L’Élysée doit préciser dans les prochains jours le "rôle public" de Brigitte Macron dans un document sur lequel ses services travaillent depuis plusieurs semaines, a-t-on appris lundi auprès de l'entourage de Mme Macron.

Le document devrait notamment préciser le nombre de collaborateurs de l'épouse du chef de l’État, ce qui n'a jamais été fait dans le passé. Il n'y a pas de budget spécifique attribué à Mme Macron, qui ne sera pas rémunérée, et aucune modification de la Constitution n'est envisagée, a-t-on fait valoir dans son entourage.

"Ce qui m'étonne c'est cette forme un peu de schizophrénie où d'un côté on réclame de la transparence et de l'autre on s'insurge contre le fait que la première dame puisse exister.

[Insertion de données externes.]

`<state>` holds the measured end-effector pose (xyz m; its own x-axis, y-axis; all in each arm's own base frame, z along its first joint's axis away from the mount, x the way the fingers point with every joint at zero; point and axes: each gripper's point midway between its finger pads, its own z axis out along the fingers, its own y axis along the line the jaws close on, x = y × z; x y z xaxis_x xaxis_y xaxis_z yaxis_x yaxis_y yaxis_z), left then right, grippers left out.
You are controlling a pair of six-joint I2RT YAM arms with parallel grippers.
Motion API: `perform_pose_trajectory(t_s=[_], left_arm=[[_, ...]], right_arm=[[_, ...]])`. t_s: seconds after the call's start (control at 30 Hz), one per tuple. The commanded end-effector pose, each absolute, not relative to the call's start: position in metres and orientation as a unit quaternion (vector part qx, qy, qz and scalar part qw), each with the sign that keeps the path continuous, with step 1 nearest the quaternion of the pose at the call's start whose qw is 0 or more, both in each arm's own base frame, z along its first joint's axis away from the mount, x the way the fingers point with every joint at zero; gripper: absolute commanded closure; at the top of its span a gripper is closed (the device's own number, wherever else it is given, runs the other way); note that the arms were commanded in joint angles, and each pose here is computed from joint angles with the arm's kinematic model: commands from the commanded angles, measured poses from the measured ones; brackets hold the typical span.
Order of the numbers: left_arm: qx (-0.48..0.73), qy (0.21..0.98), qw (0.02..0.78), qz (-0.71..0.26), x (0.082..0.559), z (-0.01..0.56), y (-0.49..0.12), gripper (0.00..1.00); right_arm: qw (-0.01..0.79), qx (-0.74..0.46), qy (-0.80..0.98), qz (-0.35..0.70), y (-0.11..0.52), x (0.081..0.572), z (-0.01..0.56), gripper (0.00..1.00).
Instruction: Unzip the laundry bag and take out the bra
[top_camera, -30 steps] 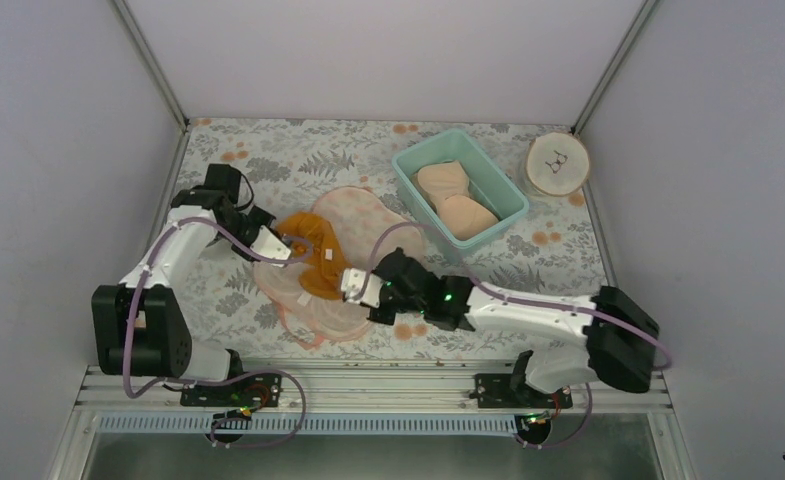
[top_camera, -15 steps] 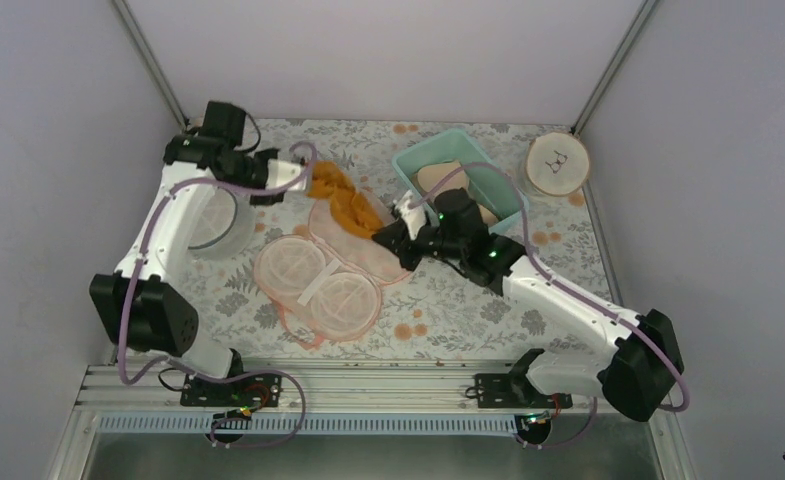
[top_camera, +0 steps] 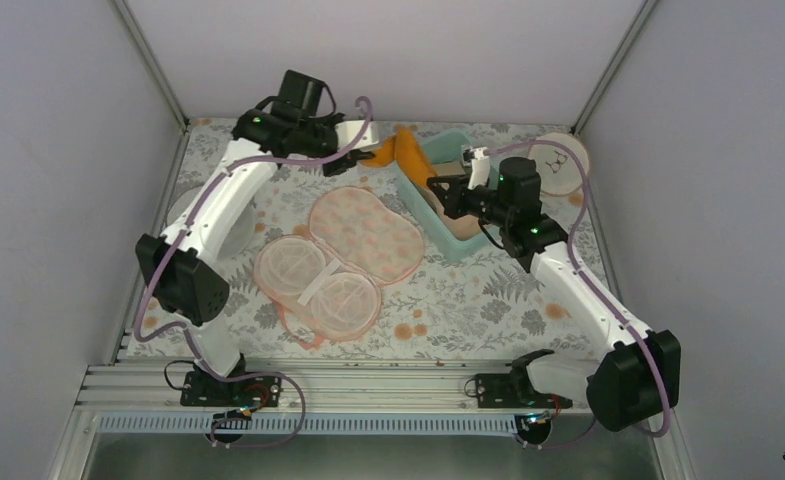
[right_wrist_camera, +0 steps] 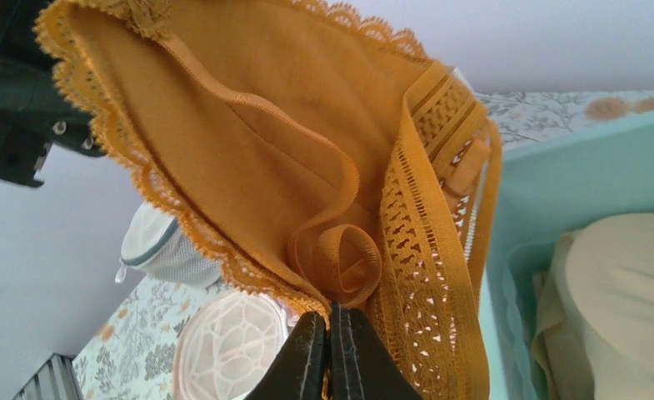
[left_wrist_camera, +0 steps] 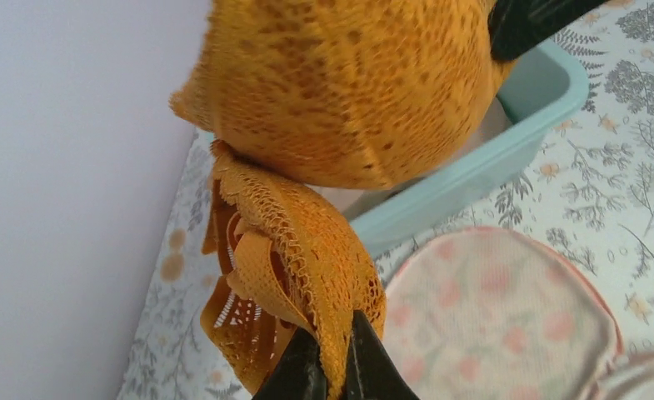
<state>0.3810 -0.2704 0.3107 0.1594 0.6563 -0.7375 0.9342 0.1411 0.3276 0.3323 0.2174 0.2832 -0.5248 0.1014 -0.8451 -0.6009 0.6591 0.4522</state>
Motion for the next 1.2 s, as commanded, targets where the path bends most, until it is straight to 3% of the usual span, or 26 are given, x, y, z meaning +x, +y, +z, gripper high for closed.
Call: perform_pose_trajectory(t_s=[0.0, 0.27, 0.67, 0.83, 1.0, 1.17], left_arm=[[0.616, 0.628, 0.453, -0.144, 0.403, 0.326, -0.306, 0.98], [0.612, 0.648, 0.446, -0.085, 0.446, 0.309, -0.341, 0.98], [0.630, 0.650, 0.420, -0.064, 0.453, 0.273, -0.364, 0.98], [0.651, 0.647, 0.388, -0.085, 0.439, 0.244, -0.389, 0.98], [0.649, 0.666, 0.357, -0.083, 0.441, 0.222, -0.385, 0.98], [0.640, 0.670, 0.362, -0.108, 0.436, 0.229, -0.392, 0.98]], right_arm=[[0.456, -0.111, 0.782, 0.409, 0.203, 0.334, 0.290, 0.96], [0.434, -0.049, 0.804, 0.404, 0.180, 0.334, 0.257, 0.96], [0.408, -0.021, 0.829, 0.383, 0.158, 0.333, 0.215, 0.96], [0.402, -0.082, 0.835, 0.366, 0.162, 0.333, 0.198, 0.79], [0.417, -0.121, 0.833, 0.344, 0.159, 0.327, 0.201, 0.52], [0.433, -0.105, 0.839, 0.313, 0.152, 0.344, 0.207, 0.41]])
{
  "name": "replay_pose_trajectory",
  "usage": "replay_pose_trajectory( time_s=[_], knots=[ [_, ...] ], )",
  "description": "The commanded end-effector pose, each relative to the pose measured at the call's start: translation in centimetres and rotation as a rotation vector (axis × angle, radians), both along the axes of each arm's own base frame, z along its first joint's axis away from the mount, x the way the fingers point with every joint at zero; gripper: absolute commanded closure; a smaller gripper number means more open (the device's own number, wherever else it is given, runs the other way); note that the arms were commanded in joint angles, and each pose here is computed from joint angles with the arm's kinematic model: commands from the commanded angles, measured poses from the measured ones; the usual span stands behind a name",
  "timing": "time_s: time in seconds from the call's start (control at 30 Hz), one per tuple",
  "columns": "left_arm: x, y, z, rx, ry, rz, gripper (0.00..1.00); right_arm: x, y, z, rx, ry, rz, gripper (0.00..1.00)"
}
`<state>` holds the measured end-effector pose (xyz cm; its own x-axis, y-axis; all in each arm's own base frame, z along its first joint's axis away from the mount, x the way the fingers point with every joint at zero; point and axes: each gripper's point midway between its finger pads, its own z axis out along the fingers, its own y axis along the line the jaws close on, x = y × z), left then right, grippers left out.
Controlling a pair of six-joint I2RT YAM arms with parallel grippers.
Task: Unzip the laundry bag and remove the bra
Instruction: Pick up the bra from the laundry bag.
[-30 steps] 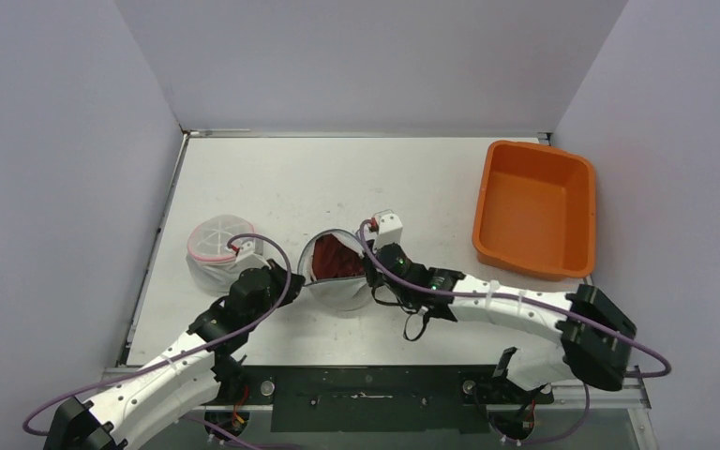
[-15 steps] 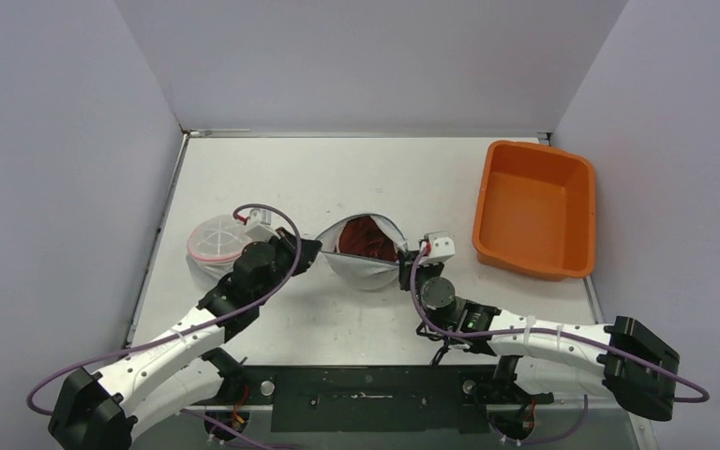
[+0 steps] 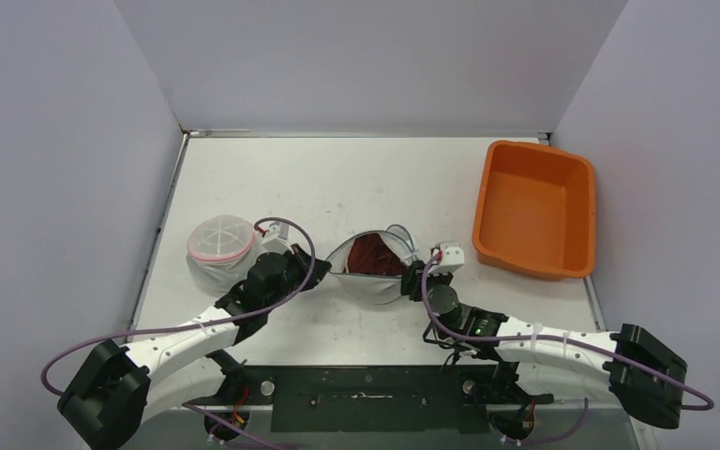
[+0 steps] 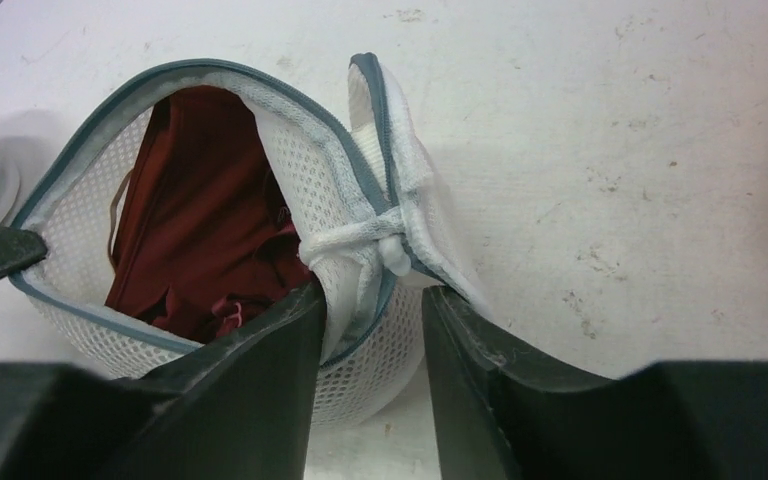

Elle ne sera évidemment pas rémunérée pour ce rôle (...) par contre il faut qu'on sache l'argent public qui est mobilisé pour qu'elle puisse effectuer le rôle qui est le sien", a lancé Mme Bergé.

Une pétition "contre le statut de première Dame pour Brigitte Macron", a réuni plus de 270.000 signatures en deux semaines sur internet, quand des voix se font également entendre dans l'opposition.

"On peut pas à la fois avoir une exigence très grande vis-à-vis des élus (...), et dans le même temps organiser pour le conjoint du chef de l'Etat des moyens importants aux frais de la République", avait déclaré lundi le secrétaire général du FN Nicolas Bay sur RFI, en référence à l'interdiction d'emploi familiaux pour les élus.

"Elle n'est pas rémunérée, il n'y a pas de lien entre l'embauche d'un assistant parlementaire dans le cercle familial et le travail de représentation qui a toujours eu lieu de tout temps de la première dame", a défendu mardi sur LCI le député REM de Paris Pierre Person.